Dense Non-Rigid Structure from Motion: A Manifold Viewpoint
This work addresses the challenge of dense 3D reconstruction for non-rigid objects in computer vision, offering a more scalable and robust solution that is incremental but advances the state-of-the-art in NRSfM.
The paper tackles the problem of recovering dense 3D geometry from 2D feature correspondences for deforming objects in Non-Rigid Structure-from-Motion (NRSfM), overcoming limitations of previous methods in scalability, noise robustness, and modeling non-linear deformations, and achieves leading performance on standard benchmarks with improved accuracy.

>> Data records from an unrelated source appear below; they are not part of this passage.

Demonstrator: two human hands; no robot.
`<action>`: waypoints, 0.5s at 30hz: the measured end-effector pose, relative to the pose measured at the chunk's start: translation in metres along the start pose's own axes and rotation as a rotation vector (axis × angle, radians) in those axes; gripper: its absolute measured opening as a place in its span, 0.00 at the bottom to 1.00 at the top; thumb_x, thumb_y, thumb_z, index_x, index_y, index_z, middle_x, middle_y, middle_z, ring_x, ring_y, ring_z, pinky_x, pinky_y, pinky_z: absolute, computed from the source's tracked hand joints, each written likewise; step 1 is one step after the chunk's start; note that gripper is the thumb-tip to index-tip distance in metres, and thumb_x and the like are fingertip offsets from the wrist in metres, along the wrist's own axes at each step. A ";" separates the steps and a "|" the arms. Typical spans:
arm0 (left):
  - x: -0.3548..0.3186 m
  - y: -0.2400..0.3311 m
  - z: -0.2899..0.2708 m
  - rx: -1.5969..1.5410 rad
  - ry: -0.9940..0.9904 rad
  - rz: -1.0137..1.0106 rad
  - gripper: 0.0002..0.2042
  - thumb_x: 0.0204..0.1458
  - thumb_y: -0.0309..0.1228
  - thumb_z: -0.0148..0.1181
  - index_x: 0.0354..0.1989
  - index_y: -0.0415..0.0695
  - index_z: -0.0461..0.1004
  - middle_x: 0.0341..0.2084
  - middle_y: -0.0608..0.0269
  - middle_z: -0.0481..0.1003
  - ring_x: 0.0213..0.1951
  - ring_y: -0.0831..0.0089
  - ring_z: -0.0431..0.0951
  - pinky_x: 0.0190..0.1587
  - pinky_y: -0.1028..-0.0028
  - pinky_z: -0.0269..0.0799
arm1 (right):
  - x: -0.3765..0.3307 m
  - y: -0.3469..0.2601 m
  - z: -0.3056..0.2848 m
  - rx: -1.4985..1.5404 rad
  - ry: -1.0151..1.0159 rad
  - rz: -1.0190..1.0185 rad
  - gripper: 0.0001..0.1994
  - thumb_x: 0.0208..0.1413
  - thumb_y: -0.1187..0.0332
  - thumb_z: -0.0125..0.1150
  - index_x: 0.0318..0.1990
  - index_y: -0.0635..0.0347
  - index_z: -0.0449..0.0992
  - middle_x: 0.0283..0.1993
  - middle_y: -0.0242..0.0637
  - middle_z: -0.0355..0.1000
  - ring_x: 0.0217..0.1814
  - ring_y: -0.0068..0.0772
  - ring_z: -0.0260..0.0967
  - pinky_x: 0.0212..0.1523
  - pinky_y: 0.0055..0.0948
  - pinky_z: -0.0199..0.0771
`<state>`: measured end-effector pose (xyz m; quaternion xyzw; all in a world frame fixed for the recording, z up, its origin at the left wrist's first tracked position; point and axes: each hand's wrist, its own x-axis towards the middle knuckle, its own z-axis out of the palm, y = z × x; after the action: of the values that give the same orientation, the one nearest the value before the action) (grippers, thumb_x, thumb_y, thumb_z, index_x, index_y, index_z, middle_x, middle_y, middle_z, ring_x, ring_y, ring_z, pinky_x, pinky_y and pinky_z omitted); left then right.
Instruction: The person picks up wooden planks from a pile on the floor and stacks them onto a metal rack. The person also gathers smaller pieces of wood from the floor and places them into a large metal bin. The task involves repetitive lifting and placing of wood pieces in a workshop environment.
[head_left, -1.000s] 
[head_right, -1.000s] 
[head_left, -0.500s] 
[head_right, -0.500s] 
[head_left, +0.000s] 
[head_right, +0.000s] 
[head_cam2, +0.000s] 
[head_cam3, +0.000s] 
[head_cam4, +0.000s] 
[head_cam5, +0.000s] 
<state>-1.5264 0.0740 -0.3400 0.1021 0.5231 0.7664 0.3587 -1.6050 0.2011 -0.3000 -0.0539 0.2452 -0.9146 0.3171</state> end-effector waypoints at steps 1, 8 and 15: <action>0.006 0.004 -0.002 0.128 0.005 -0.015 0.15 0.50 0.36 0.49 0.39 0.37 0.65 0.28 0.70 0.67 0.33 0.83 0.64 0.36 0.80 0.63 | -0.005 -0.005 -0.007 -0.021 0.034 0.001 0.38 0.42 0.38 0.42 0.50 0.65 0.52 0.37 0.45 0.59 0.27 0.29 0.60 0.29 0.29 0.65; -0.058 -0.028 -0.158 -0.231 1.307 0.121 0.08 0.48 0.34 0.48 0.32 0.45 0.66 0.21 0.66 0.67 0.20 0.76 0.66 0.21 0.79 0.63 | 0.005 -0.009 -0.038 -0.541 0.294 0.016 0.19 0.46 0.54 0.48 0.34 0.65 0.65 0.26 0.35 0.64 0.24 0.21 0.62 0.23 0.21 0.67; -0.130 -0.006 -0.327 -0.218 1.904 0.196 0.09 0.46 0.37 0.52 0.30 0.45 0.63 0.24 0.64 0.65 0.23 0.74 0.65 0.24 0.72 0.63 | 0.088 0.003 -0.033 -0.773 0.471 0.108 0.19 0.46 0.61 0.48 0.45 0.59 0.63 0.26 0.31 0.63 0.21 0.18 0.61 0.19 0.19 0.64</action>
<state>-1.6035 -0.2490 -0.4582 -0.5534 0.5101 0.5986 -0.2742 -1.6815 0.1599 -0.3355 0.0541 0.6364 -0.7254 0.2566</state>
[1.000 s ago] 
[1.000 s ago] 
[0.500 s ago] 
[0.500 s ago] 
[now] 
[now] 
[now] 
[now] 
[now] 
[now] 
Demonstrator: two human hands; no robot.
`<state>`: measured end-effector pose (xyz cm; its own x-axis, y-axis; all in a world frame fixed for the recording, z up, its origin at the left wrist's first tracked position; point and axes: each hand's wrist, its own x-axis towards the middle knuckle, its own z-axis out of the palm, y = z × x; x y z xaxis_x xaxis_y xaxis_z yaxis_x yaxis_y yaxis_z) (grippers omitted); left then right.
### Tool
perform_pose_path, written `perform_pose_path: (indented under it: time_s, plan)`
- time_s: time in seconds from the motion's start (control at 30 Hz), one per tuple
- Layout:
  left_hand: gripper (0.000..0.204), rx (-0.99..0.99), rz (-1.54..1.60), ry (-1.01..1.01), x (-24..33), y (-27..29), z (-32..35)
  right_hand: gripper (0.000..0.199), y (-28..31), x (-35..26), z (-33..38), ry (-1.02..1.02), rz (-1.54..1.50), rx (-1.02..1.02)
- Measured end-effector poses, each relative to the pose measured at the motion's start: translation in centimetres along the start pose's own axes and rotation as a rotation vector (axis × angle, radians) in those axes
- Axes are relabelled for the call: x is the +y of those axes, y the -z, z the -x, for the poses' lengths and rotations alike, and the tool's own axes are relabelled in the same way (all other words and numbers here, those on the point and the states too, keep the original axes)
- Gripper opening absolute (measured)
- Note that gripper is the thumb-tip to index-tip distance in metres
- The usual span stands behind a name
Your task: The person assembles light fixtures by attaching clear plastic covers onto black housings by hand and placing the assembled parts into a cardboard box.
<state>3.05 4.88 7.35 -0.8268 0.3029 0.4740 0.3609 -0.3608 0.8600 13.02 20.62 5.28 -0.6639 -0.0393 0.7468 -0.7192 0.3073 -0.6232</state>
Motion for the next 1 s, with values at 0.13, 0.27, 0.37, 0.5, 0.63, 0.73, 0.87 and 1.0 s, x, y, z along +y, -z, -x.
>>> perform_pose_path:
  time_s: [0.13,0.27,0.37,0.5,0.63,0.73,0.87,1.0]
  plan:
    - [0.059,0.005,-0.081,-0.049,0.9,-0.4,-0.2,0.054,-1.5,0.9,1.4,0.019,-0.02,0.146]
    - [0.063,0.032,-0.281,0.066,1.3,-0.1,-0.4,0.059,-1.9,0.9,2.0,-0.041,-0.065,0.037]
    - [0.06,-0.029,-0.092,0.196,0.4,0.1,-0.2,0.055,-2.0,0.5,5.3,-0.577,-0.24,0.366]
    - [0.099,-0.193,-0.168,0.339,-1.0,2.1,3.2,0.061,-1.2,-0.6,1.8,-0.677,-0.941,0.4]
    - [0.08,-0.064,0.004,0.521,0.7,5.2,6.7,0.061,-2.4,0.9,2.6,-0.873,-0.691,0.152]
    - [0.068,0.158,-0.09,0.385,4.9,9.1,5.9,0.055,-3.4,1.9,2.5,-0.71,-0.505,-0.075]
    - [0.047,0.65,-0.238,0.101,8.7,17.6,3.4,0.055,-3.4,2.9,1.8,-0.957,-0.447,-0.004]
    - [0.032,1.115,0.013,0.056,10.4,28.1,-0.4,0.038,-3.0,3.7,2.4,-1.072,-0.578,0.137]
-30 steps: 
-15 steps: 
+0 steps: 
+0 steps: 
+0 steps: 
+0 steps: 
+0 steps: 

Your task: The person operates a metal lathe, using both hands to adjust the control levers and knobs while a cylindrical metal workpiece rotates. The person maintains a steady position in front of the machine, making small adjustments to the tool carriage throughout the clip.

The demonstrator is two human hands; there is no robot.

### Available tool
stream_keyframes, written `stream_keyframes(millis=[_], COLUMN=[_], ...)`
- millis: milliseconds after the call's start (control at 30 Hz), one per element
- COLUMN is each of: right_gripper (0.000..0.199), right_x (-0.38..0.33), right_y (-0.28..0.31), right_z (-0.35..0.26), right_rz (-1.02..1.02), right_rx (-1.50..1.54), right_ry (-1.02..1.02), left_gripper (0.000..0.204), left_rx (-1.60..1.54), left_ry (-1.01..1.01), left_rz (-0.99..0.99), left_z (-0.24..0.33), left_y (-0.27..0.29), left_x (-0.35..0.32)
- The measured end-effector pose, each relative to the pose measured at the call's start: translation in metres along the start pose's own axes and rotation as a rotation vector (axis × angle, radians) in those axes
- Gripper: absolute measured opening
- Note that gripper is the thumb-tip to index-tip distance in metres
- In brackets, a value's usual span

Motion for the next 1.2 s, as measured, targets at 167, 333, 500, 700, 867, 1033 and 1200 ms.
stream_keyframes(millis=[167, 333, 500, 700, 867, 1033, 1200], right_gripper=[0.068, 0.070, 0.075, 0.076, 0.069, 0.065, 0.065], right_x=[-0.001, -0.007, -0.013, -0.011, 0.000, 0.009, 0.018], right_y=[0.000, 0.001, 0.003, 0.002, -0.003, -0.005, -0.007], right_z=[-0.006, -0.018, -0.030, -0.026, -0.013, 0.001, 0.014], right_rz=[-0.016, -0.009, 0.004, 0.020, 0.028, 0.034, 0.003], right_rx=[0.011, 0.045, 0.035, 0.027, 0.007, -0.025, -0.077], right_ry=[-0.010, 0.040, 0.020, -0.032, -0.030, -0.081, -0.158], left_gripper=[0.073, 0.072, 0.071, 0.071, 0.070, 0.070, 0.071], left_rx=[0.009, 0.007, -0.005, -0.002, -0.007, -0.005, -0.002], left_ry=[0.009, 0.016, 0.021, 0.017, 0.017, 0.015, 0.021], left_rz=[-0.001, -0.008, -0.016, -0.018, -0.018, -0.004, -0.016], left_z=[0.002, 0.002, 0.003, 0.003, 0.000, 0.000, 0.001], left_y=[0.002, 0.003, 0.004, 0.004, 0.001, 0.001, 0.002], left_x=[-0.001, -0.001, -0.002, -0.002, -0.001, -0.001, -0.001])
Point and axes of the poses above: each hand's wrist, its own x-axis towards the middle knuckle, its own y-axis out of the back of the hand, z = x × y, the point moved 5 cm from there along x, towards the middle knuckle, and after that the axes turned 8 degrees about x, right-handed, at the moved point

Non-Rigid Structure-from-Motion (NRSfM) problem aims to recover 3D geometry of a deforming object from its 2D feature correspondences across multiple frames. Classical approaches to this problem assume a small number of feature points and, ignore the local non-linearities of the shape deformation, and therefore, struggles to reliably model non-linear deformations. Furthermore, available dense NRSfM algorithms are often hurdled by scalability, computations, noisy measurements and, restricted to model just global deformation. In this paper, we propose algorithms that can overcome these limitations with the previous methods and, at the same time, can recover a reliable dense 3D structure of a non-rigid object with higher accuracy. Assuming that a deforming shape is composed of a union of local linear subspace and, span a global low-rank space over multiple frames enables us to efficiently model complex non-rigid deformations. To that end, each local linear subspace is represented using Grassmannians and, the global 3D shape across multiple frames is represented using a low-rank representation. We show that our approach significantly improves accuracy, scalability, and robustness against noise. Also, our representation naturally allows for simultaneous reconstruction and clustering framework which in general is observed to be more suitable for NRSfM problems. Our method currently achieves leading performance on the standard benchmark datasets.